Bayer Leverkusen coach Xabi Alonso, the former Liverpool midfielder, has emerged as a strong contender after leading the German team to the top of the Bundesliga this season, but Hogan said that the club is now embarking on the search for a technical director away from the public eye. No timetable has been set for announcing the date.
“From our point of view, I don’t want to set expectations,” Hogan said. “The way we operate as a football club is to make sure we look at all the information and all the data, we’ve done our due diligence and then we make a decision and we have an announcement at that time.
“I can’t commit to a timetable on that. It will continue in the background and we will make sure we do everything we can to make sure we make the right decision for the future of this football club.
“This is the way we have always worked and will do it through this process and at the same time it will not be a distraction.
“It’s about making sure this season continues and the team continues to perform and, as I said, when we have something to say, we will have something to say at that stage.”
However, Hogan admitted Klopp’s decision – with Klopp informing the club of his plans in November – came as a shock.
“Yes, we were talking about that earlier,” Hogan said. “I had a conversation with my son who said, ‘I thought he was going to work forever!’ So I can understand the impact and the shock,” he said.
“We’re all in a position where we want to get back playing and winning football games, but in terms of his impact, he’s been massive and as a teammate, the last eight years have been amazing and as a fan, equally so.
“So hopefully that will continue, we have goals in front of us and that is where our focus will be.”
Klopp said he wants to enjoy a “normal life” when he steps down at the end of the season, and insisted he will not change his mind about his decision to resign.
When told that Sir Alex Ferguson had reversed his decision to retire as Manchester United manager at the end of the 2001-02 season – Ferguson eventually retired in 2013 at the age of 71 – Klopp ruled out a similar reversal. .
“No. Did Alex Ferguson do that?” Klopp said. “No nothing [will make me change my mind]. I respect Alex a lot and I don’t know what drove him to do this. I’ve thought a lot about it, and because of our relationship – my relationship with the club – the situation is always clear.
“I want everything this season and I won’t change my mind, and if we don’t win anything I won’t change my mind. It’s a decision I made regardless of any kind of result.
“The big thing is the potential of the team. I really see it as a really good foundation, nothing more, we’re not better than other teams or anything, but we have a good foundation to work with and that’s really important. That’s why it’s a good moment to give it to someone else.”

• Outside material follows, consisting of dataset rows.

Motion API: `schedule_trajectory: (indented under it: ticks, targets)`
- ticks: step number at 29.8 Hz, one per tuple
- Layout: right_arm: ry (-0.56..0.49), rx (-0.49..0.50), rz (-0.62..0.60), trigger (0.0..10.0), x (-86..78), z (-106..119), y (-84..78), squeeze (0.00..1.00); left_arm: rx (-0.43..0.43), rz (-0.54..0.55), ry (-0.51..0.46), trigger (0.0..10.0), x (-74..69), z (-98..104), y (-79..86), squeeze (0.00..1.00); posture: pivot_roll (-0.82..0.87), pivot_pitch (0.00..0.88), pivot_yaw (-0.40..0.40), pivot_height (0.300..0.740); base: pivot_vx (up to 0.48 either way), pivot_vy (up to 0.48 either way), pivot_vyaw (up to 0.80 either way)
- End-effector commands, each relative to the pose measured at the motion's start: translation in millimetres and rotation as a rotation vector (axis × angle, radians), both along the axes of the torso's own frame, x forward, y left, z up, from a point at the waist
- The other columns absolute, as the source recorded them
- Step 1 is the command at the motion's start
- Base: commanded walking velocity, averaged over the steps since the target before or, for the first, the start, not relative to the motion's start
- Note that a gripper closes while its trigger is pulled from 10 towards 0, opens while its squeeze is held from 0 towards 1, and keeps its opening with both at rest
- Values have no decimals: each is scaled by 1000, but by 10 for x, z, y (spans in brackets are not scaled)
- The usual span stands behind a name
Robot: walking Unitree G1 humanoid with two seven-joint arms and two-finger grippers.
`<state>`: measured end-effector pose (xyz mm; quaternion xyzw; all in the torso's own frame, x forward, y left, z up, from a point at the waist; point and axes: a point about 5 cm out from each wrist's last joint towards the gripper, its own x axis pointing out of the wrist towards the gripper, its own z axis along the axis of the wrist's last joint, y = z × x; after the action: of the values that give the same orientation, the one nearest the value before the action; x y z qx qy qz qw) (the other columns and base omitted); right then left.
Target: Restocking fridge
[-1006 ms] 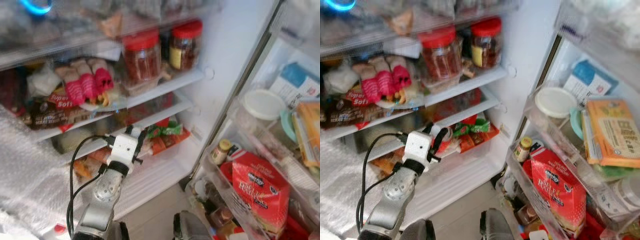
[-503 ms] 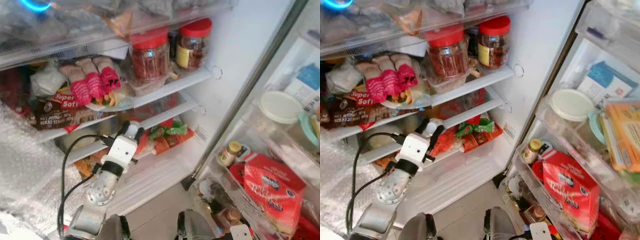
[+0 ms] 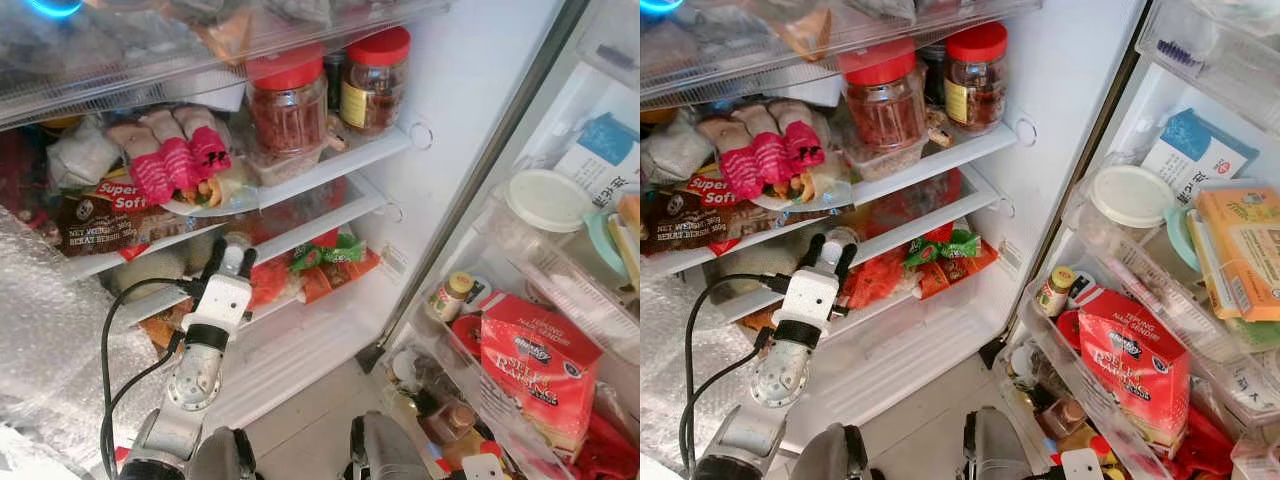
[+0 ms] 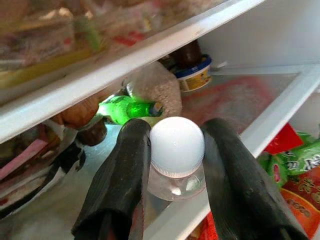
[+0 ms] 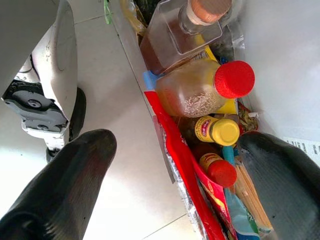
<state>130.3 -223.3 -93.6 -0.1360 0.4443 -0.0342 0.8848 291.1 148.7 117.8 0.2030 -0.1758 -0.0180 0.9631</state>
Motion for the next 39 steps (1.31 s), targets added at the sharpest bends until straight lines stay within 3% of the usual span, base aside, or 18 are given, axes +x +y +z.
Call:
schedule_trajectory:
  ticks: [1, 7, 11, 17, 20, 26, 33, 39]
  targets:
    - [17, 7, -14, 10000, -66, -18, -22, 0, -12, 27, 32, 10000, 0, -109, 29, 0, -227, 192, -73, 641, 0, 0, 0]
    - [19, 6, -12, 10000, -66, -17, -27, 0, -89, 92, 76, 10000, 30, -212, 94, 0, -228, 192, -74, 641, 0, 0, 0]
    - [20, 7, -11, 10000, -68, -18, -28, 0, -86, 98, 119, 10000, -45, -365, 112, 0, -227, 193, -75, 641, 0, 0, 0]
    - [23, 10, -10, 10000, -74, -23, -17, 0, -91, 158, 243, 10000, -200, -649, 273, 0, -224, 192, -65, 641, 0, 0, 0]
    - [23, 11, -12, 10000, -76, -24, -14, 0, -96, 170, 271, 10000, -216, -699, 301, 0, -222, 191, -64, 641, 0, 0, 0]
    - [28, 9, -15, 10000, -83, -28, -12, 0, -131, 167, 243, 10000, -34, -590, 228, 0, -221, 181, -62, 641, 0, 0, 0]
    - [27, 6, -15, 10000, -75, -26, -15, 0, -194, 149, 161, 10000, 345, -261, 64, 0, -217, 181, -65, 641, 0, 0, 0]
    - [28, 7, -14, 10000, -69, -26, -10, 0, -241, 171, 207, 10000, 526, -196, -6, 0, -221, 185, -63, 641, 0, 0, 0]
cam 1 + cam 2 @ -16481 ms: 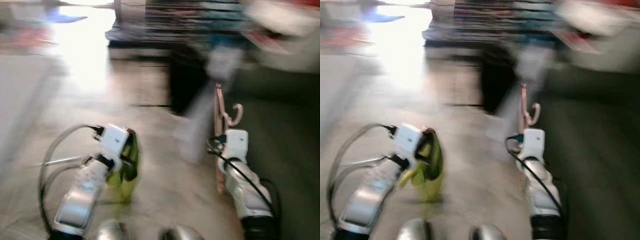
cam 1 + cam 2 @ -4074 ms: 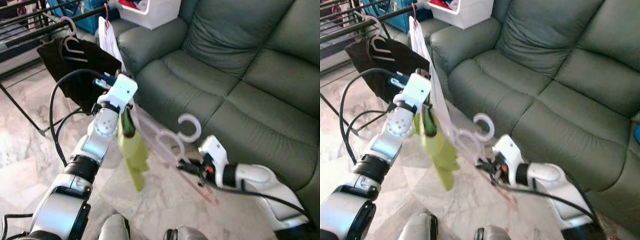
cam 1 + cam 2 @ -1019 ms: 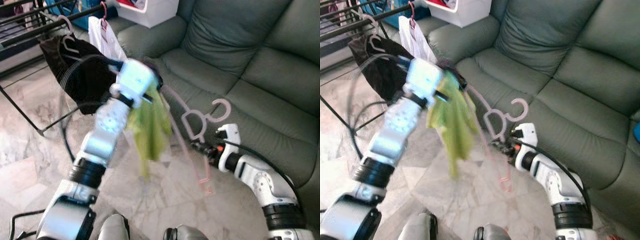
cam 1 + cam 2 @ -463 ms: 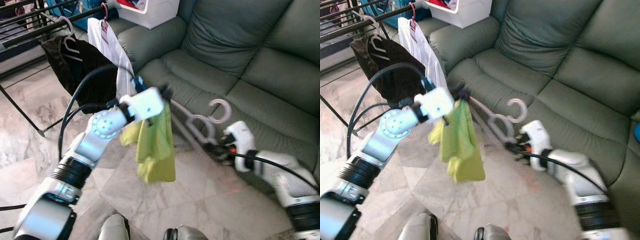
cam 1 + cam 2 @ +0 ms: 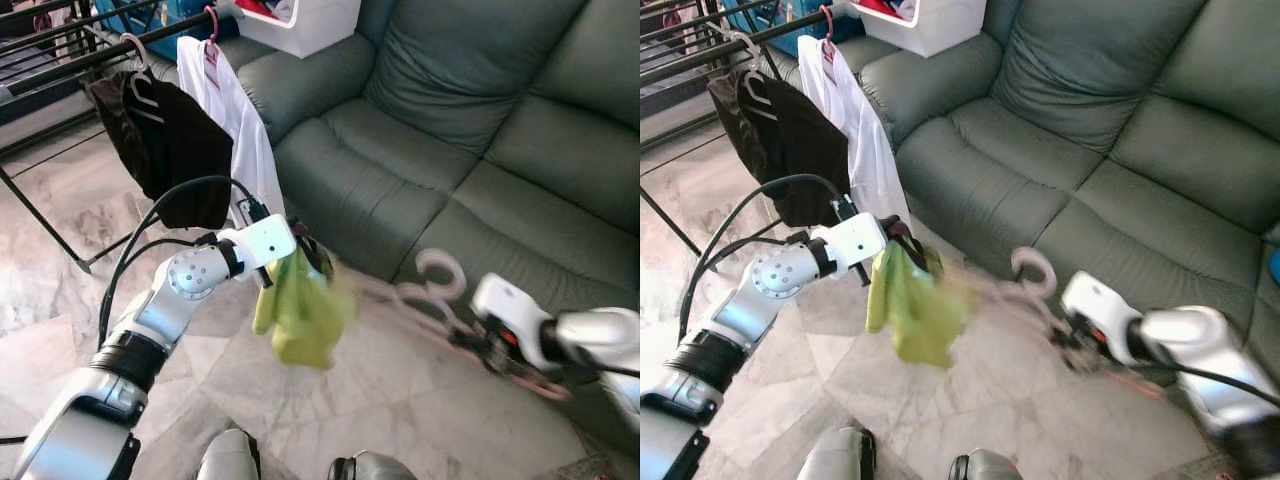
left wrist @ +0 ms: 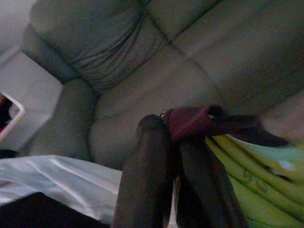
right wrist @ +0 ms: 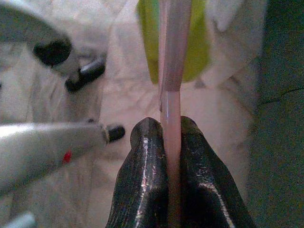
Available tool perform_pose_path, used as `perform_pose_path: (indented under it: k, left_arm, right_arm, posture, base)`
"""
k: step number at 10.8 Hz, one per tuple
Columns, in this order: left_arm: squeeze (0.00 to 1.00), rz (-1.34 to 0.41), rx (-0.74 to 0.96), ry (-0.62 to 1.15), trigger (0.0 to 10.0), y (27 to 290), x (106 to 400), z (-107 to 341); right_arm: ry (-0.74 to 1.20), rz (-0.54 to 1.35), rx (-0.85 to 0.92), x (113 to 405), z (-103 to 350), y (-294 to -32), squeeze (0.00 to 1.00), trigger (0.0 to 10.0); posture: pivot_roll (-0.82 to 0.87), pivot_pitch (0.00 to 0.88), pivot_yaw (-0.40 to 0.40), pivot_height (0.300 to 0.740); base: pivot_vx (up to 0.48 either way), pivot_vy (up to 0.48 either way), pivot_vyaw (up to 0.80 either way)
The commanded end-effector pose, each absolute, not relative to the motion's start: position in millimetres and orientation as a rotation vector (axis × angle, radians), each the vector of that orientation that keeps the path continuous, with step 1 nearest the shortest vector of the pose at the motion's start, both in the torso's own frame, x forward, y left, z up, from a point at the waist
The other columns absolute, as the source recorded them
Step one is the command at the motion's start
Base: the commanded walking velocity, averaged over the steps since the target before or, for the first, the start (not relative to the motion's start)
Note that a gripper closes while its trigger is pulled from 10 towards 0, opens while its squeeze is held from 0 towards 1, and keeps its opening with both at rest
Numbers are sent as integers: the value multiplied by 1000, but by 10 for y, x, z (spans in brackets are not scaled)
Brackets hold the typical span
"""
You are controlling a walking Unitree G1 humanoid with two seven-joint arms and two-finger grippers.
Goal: Hang hanger
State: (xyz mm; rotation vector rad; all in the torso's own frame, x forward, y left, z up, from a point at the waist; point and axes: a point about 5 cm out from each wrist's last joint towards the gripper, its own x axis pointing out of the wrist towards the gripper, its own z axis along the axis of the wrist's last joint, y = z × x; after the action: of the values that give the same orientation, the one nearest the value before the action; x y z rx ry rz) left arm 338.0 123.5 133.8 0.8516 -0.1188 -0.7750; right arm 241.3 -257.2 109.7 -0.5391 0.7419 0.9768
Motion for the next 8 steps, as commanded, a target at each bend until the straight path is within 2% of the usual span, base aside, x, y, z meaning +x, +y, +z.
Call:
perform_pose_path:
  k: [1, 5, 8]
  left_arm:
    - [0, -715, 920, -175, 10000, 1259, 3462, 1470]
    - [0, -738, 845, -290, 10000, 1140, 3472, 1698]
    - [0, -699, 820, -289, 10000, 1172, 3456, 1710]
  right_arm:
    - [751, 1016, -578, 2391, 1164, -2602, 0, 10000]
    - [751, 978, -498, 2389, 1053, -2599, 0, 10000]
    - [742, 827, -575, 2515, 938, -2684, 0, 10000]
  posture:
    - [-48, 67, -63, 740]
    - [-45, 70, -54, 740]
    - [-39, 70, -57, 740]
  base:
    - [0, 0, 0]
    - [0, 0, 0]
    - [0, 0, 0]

“This team is ready for the future. When I said Liverpool 2.0, obviously that did not include me for the next 10 years but the team is there, the foundation is there.”
“Whoever comes can’t give anyone a guarantee of winning titles, but it can give a good opportunity to play really good football. That’s good.
“They will have a great coach here, and there will be good football. What we have all learned and improved and done in the last few years, going from doubters to believers and staying true to the difficult moments, if we maintain all of that, that is the solution.” A wonderful future ahead.
“That’s all I want and I don’t want to be the passenger that derails this process.”